5. "The provisions of this Agreement shall not be construed so as to oblige one Contracting Party to extend to the investors of the other Contracting Party, or to the investments or returns of such investors, the benefit of any treatment, preference or privilege which may be extended by the Contracting Party by virtue of any international agreement or arrangement relating wholly or mainly to taxation."

Article 2

In Article 6 of the Agreement, at the beginning of the first sentence of paragraph 1, the following words are added:

"Without prejudice to measures adopted by the European Community"

Article 3

In Article 8, paragraph 2 of the Agreement, after the words "cannot be thus settled" the following words are added "within six months of the date when the request for the settlement has been submitted".

Article 4

After Article 9 of the Agreement new Article 10 is inserted, which reads as follows:

"Essential Security Interests

This Agreement shall not preclude the application by either Contracting Party of measures necessary for the maintenance of public order, the fulfilment of its obligations with respect to the maintenance or restoration of international peace or security, or the protection of its own essential security interests which may include interests deriving from its membership of a customs, economic or monetary union, a common market or a free trade area."

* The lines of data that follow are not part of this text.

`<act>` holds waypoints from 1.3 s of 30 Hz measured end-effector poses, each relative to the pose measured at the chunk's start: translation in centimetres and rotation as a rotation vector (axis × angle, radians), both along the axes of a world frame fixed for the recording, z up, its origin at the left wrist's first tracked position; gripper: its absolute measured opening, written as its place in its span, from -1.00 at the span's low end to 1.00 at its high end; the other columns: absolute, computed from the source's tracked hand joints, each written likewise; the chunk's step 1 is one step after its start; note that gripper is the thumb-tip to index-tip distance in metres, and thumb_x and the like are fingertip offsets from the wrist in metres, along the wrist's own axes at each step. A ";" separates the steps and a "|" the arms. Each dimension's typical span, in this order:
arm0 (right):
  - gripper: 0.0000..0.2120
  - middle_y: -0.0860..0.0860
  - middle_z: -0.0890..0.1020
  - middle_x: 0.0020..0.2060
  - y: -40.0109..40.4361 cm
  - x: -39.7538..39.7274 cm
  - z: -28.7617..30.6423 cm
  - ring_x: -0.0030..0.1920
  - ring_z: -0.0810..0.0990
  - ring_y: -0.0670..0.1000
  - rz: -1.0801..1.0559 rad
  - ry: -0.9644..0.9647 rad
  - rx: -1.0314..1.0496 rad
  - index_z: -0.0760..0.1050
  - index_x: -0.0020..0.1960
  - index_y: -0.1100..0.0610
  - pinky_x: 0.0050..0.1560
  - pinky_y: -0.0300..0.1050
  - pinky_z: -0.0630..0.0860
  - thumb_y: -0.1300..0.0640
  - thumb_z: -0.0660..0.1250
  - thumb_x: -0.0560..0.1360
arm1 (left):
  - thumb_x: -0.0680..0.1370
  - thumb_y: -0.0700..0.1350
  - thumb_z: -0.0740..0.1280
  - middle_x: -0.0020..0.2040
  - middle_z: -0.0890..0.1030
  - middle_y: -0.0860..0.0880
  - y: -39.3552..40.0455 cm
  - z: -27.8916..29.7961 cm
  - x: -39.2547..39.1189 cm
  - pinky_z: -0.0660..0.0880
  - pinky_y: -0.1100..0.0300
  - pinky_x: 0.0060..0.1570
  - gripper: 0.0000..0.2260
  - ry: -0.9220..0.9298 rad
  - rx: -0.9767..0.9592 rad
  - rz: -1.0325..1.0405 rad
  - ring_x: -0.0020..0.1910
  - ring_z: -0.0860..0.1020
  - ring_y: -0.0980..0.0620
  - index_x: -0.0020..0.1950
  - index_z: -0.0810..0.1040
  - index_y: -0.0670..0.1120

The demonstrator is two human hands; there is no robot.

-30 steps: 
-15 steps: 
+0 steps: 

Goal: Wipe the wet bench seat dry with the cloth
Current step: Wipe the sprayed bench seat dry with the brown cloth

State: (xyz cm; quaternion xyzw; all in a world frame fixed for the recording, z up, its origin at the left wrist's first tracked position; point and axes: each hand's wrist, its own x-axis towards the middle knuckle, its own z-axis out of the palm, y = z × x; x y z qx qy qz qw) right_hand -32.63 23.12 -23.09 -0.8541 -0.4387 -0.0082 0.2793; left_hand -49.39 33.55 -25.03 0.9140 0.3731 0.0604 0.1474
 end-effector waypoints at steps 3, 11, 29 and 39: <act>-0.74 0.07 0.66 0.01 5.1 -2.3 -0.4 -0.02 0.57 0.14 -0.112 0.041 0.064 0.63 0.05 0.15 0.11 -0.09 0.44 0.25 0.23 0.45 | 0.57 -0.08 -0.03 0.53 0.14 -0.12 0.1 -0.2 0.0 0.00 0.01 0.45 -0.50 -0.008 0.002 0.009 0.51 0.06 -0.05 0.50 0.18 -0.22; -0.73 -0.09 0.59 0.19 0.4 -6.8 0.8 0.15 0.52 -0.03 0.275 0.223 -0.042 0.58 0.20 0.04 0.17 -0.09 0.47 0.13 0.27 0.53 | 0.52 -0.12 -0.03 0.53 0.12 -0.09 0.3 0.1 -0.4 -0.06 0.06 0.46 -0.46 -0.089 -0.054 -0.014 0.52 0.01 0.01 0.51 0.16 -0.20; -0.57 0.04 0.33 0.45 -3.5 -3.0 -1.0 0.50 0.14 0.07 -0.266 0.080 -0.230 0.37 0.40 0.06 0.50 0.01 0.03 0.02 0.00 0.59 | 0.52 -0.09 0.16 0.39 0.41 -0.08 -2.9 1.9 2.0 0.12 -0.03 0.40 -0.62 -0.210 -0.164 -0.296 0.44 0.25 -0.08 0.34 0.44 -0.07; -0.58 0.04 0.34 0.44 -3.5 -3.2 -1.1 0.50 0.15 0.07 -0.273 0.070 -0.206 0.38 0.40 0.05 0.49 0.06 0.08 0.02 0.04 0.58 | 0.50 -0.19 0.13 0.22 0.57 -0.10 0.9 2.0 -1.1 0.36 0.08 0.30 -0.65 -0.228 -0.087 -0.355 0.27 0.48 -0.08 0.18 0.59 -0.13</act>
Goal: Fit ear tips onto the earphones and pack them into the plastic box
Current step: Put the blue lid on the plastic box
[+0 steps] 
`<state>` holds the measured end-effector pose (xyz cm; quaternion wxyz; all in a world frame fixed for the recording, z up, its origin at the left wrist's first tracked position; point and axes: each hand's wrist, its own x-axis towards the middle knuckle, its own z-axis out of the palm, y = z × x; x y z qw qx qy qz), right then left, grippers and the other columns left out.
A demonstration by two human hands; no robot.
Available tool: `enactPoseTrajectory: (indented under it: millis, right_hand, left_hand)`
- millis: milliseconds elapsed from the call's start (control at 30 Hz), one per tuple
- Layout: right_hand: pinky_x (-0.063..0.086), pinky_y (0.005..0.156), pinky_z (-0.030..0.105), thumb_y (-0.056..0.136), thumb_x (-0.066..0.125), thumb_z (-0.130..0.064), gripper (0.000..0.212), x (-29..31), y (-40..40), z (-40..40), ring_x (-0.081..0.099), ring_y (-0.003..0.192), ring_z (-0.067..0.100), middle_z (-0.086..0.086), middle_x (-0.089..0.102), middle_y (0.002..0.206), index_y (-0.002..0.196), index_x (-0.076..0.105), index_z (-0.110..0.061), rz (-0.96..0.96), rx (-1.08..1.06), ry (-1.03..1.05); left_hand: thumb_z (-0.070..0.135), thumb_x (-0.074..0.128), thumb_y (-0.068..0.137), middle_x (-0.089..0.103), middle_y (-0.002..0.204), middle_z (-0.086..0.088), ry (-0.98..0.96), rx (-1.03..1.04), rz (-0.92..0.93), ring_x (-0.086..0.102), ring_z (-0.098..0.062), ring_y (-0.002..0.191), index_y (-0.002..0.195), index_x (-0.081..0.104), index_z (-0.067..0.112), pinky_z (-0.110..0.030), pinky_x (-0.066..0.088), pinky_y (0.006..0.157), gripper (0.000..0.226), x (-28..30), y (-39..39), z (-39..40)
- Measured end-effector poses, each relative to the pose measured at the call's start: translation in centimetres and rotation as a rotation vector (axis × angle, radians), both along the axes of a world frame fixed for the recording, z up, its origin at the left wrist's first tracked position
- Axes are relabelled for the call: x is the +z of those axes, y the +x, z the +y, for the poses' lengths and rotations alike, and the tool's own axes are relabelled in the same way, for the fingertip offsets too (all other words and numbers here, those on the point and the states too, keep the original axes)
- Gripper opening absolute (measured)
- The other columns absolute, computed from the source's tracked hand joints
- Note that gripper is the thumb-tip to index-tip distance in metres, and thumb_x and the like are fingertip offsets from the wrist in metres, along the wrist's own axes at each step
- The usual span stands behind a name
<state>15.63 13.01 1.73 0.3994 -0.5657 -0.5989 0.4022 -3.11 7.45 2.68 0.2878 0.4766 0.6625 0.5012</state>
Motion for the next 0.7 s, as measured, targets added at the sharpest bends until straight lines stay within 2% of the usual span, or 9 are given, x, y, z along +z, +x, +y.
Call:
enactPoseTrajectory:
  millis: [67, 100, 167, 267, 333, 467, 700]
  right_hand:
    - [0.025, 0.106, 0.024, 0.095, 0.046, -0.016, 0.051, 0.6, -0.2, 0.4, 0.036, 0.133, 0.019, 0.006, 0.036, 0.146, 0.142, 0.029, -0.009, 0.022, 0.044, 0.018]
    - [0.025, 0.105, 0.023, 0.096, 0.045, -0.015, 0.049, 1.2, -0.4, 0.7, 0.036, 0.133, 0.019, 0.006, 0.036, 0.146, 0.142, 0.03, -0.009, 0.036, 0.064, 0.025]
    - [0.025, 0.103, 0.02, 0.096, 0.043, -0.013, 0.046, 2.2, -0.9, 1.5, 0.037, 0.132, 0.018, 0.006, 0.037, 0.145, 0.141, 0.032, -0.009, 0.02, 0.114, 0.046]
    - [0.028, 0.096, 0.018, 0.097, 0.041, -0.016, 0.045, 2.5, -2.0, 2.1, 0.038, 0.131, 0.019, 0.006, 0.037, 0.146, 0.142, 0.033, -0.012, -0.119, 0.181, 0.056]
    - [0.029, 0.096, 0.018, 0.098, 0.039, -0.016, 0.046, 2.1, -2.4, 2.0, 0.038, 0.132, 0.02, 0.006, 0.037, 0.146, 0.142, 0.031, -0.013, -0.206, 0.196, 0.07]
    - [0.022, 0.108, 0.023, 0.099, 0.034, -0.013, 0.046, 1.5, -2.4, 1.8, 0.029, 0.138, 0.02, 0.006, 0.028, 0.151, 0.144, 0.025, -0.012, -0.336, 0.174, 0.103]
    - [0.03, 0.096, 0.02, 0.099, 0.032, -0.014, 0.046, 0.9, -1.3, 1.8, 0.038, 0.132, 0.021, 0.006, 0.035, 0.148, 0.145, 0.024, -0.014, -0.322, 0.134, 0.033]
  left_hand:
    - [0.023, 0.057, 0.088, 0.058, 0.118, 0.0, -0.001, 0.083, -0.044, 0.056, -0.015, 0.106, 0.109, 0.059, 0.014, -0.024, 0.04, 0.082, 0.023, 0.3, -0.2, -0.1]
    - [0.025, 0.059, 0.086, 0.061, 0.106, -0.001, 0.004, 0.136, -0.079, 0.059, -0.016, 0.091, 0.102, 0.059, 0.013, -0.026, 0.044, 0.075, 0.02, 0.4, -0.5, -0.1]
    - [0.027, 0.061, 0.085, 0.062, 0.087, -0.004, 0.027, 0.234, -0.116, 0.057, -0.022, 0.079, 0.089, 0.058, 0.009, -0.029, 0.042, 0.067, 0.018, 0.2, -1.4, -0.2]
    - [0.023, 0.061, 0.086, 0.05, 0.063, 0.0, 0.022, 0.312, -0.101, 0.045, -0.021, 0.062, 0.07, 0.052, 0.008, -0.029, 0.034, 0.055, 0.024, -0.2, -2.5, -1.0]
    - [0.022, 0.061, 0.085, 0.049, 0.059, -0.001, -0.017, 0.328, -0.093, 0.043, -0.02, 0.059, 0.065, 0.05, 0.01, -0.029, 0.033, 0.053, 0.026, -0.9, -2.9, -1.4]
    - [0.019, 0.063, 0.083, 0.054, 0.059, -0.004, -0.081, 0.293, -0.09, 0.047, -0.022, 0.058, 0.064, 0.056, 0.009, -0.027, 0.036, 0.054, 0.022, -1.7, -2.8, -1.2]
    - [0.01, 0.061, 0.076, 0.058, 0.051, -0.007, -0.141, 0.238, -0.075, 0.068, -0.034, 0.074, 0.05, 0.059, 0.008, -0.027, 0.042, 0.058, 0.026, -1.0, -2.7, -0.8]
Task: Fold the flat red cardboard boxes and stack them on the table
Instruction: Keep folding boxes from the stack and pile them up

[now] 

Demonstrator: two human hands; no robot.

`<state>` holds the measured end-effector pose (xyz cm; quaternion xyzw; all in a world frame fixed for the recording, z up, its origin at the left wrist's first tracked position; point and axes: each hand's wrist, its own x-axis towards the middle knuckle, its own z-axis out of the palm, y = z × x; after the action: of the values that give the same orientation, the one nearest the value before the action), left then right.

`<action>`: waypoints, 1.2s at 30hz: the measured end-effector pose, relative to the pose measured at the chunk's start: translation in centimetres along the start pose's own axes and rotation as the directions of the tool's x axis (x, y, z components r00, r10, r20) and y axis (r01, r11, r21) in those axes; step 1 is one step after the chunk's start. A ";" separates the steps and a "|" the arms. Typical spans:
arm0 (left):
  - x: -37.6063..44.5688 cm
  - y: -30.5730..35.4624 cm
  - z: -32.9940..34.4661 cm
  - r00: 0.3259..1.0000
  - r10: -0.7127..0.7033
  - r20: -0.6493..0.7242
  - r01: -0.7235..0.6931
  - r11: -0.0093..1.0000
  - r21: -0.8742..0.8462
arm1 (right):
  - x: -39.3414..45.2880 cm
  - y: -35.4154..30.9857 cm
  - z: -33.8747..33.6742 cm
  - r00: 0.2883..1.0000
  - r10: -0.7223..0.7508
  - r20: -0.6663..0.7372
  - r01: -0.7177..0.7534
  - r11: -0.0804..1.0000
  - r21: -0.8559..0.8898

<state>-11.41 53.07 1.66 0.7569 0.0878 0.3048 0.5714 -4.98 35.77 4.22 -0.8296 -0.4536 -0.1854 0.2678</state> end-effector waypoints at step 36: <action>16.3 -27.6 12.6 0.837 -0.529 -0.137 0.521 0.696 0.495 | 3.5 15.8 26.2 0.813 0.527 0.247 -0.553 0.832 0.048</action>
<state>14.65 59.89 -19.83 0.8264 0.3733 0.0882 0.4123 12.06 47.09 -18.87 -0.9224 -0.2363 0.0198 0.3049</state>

The subsequent Articles of the Agreement are re-numbered.

Article 4

This Protocol shall enter into force on the thirtieth day after the second notification by which the Contracting Parties shall notify each other that their internal legal procedures for its entry into force have been completed. The Protocol shall remain in force as long as the Agreement shall remain in force.

Done at Brussels on May 5th 2009, in two originals, each in the Czech, Macedonian and English languages, all texts being equally authentic, In case of any divergence of interpretation the English text shall prevail.